Lavorare troppo provoca ictus. Lo rivelano interessanti studi scientifici

Nello specifico, alcune ricerche scientifiche consigliano di non superare le 50 ore settimanali

Lavorare troppo provoca ictus e problemi cardiaci. Ne sono convinti diversi studi scientifici che consigliano vivamente di ridurre le ore settimanali di lavoro.

Adempiere alle nostre responsabilità è molto importante, ma trasformare il lavoro in un’ossessione può generare gravi problemi di salute.

Lavorare troppo provoca ictus e problemi cardiaci

Una ricerca condotta dall’University College di Londra , a cui hanno partecipato 85 mila uomini e donne, ha affermato che coloro che superano le 50 ore settimanali di lavoro, hanno un rischio maggiore di sviluppare un’aritmia. Ma anche di aumentare le probabilità di soffrire di un ictus.

Per arrivare a questa conclusione, gli esperti hanno diviso i partecipanti in due gruppi: quelli che hanno superato le 55 ore e quelli che hanno trascorso una giornata normale di 35 e 40 ore.

I ricercatori hanno scoperto che per ogni mille persone nello studio, sono stati conteggiati altri 5,2 casi di aritmia tra coloro che hanno superato le ore di lavoro nei 10 anni successivi alla prima revisione. Il tutto rispetto a quelli che hanno eseguito un turno normale

Lavorare troppo

Nonostante il gran numero di partecipanti, il numero di ore è stato preso in considerazione solo all’inizio dello studio. Perché in 10 anni è probabile che i partecipanti abbiano cambiato lavoro o migliorato il proprio turno.

Tuttavia, la professoressa Mika Kivimaki , del dipartimento di epidemiologia e autrice principale dello studio, ha affermato:

“è chiaro che il monitoraggio dell’orario di lavoro durante tutti gli anni dello studio sarebbe stato più adatto. Ma non credo che i risultati sarebbero stati così diversi, dal momento che le persone hanno mantenuto i loro modelli di lavoro durante questi 10 anni”.

Conclusioni

Sempre UCL Epidemiology & Public Health hanno scoperto che possono verificarsi condizioni gravi e persino fatali se si ha un ritmo accelerato della vita, con poche ore di riposo.
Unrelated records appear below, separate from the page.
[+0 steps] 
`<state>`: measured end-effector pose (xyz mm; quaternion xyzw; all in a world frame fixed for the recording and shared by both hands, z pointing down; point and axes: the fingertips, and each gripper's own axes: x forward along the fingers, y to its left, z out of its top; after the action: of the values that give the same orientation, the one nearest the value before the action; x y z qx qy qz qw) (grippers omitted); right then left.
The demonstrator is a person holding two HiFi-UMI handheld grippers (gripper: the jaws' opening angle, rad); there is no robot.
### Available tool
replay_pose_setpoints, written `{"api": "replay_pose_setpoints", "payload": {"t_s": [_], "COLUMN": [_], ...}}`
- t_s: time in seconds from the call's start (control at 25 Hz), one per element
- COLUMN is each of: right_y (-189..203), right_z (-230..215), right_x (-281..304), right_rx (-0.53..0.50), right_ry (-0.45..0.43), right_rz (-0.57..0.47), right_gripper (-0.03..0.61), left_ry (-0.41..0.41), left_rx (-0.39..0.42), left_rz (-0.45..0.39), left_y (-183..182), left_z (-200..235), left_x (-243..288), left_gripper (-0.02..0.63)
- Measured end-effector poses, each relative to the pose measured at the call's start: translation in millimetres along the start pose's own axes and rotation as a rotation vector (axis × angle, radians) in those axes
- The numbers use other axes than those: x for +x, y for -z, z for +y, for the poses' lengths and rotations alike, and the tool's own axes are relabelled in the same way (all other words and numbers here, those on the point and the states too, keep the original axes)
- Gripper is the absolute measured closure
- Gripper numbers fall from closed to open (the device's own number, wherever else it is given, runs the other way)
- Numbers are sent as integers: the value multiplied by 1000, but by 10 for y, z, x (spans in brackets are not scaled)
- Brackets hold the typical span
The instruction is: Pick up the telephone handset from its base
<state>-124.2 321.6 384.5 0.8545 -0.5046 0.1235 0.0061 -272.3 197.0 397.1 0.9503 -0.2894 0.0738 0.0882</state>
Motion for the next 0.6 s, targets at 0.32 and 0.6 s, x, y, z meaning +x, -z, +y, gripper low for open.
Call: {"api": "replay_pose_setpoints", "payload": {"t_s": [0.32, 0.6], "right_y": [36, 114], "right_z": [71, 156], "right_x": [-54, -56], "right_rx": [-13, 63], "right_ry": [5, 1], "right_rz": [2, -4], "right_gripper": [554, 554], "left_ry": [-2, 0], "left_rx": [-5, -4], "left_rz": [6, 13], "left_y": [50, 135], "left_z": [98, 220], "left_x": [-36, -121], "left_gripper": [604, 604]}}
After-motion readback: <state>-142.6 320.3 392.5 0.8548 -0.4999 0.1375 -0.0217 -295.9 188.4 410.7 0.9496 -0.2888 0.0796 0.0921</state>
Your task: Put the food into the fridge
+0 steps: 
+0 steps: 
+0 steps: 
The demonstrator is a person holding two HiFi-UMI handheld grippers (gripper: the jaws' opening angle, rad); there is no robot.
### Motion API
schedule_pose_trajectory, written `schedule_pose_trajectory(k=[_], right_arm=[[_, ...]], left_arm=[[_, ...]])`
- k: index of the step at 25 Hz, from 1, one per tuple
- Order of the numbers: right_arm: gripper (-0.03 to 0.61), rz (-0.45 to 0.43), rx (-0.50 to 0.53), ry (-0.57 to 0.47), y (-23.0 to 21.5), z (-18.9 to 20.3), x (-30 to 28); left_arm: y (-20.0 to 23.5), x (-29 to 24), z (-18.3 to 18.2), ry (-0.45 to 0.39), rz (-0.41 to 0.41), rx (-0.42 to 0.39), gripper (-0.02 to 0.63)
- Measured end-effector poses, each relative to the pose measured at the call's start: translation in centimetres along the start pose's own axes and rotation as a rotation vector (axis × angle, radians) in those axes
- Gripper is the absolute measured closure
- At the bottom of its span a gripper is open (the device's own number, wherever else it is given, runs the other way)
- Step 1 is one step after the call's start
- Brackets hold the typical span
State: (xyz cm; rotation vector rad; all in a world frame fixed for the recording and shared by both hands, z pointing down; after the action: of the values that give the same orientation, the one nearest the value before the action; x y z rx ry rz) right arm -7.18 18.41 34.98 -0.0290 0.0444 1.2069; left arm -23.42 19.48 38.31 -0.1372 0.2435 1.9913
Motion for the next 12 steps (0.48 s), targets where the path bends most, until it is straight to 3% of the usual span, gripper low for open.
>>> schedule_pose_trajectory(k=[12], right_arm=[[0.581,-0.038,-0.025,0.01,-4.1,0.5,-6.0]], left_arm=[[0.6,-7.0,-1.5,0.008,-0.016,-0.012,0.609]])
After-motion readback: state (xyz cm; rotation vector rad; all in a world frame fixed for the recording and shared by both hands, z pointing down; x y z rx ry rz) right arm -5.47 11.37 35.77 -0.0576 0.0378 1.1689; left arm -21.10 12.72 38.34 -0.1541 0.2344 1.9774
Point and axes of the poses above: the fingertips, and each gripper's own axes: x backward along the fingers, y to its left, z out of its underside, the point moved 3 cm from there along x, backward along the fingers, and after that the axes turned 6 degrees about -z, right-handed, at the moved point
Osservando 25 studi a cui hanno partecipato più di 600 mila uomini e donne provenienti da Europa, Stati Uniti e Australia, è stato possibile rendersi conto che coloro che lavorano 55 ore o più a settimana di solito sono maggiormente a rischio di soffrire di problemi cardiovascolari.

“La combinazione di tutti gli studi disponibili su questo argomento ci ha permesso di studiare l’associazione tra l’orario di lavoro e il rischio di malattie cardiovascolari con maggiore precisione di quanto fosse possibile in precedenza”, ha dichiarato il capo del team.

Un’altra ricerca

La ricerca di Harvard Health Publishing ha concluso che le persone vittime di giornate di lavoro faticose possono soffrire di stress cronico. Ma anche di ansia e persino depressione.

Sebbene si tratti di condizioni facilmente controllabili, generano una quantità della vita decisamente inferiore.

Lavorare tra le 41 e le 48 ore comporta un rischio maggiore del 10% di avere un ictus. Che può aumentare al 27% se lavori più di 50 ore a settimana.